The groups that we've supported that are most advanced, they're already doing this. They serve as a really good forecast for us as to how our predominant mid-cap company client base might similarly adopt at a future period. So I think that's right on Katie and I fully expect that to occur, not necessarily suddenly, but reasonably over the next number of years.
KL: Obviously with ESG and sustainability, there's a lot to unpack, and as organizations continue to adapt to the evolving landscape, what would you leave our listeners with, a piece of advice or suggestion on where to start or what to do moving forward?
ADC: Sure, I could take that first. I think number one, sustainability will effectively be another business language that all corporate leaders will speak over time. So yes, there's going to be pockets of expertise. Our team is well-trained in all things climate-related or sustainability-related. But most of our clients will just need to have a cursory knowledge-base over that. And there's some pretty easy things that groups can do to get themselves well-informed. For example, the Task Force on Climate-related Financial Disclosures as a learning hub, it's free. You can bring yourself from zero to hero in your organization reasonably quickly at no cost. That's number one.

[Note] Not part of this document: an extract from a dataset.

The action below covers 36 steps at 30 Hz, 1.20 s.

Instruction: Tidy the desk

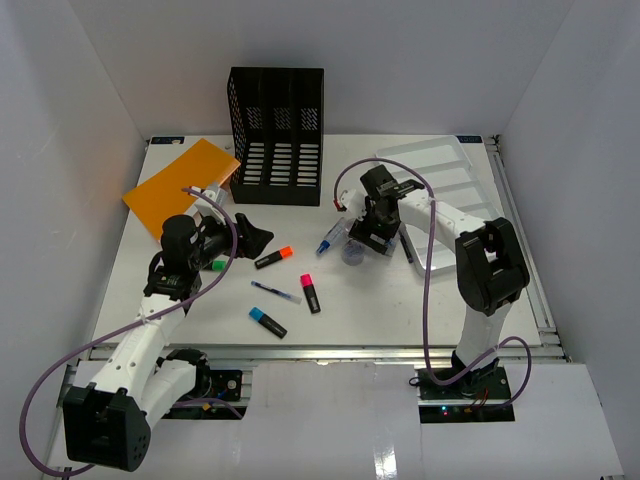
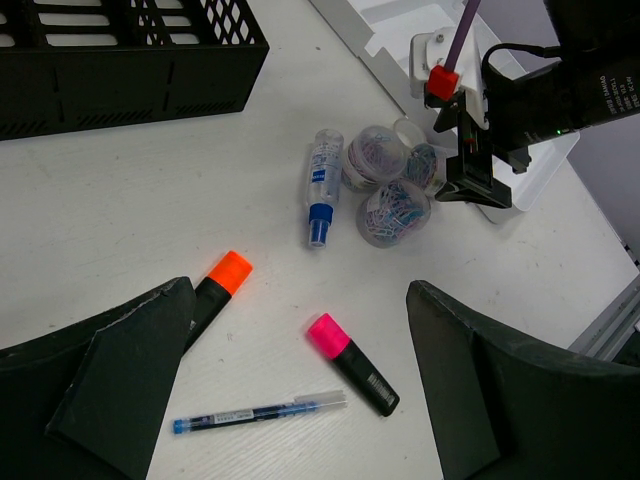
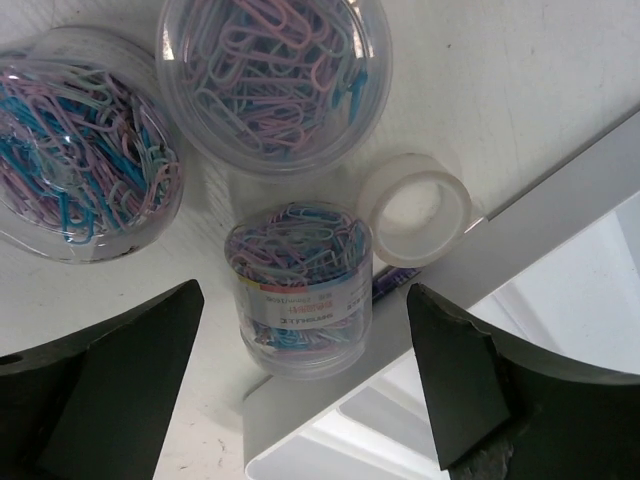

I think boards especially need to take a sponsorship sort of role in this. Without that sponsorship feel, these programs and initiatives don't always catch wind like they otherwise should. I even see that in our organization. With all the different things that we have going on, when you have that executive sponsor, when you have accountability, when you delineate that onto the field, it makes for so much more of a productive type initiative.
And then lastly, I think over time you're going to start seeing these topics live in a greater number of people's scorecards. Certain top corporates are already showing that climate action and diversity equity inclusion initiatives and metrics are being outlined within performance management. So that's a whole different ball game where you start hitting people's pockets if they don't behave that way and you start rewarding them differently when they do. And so I'm curious to see how that all plays out. But those are just some of the initial things that come to mind around what we're in store for over time. How about you, Trish?
TB: Yeah. For me, I'd say just start to have the discussion, whether it is you know what you think you might be expecting to do. Or if you don't know, then you can at least outline what it is you don't know. And then from there, you can start to look at maybe where are your pressures coming from. Are they internally? Are they externally? Are they coming from your customers? Your investors? Is it regulation driven? Or is it internally to the point of you want to be that impactful company towards how you're operating in the communities that you're in? Or just whatever angle it may be would be the way I'd see this ESG movement is for that particular company. And that is because in this layer of ESG reporting, it really is about that transparency and intentionality, so I think understanding why you're doing it is really one of the basis of how you can set up your ESG program better.
I can't think of a right word for that, but how to just really do this in the right way, I guess. But I didn't really want to say "right way," but really in the way that ESG is meant to do, which is to make people and organizations more accountable to what they're doing and impacting both people and the planet.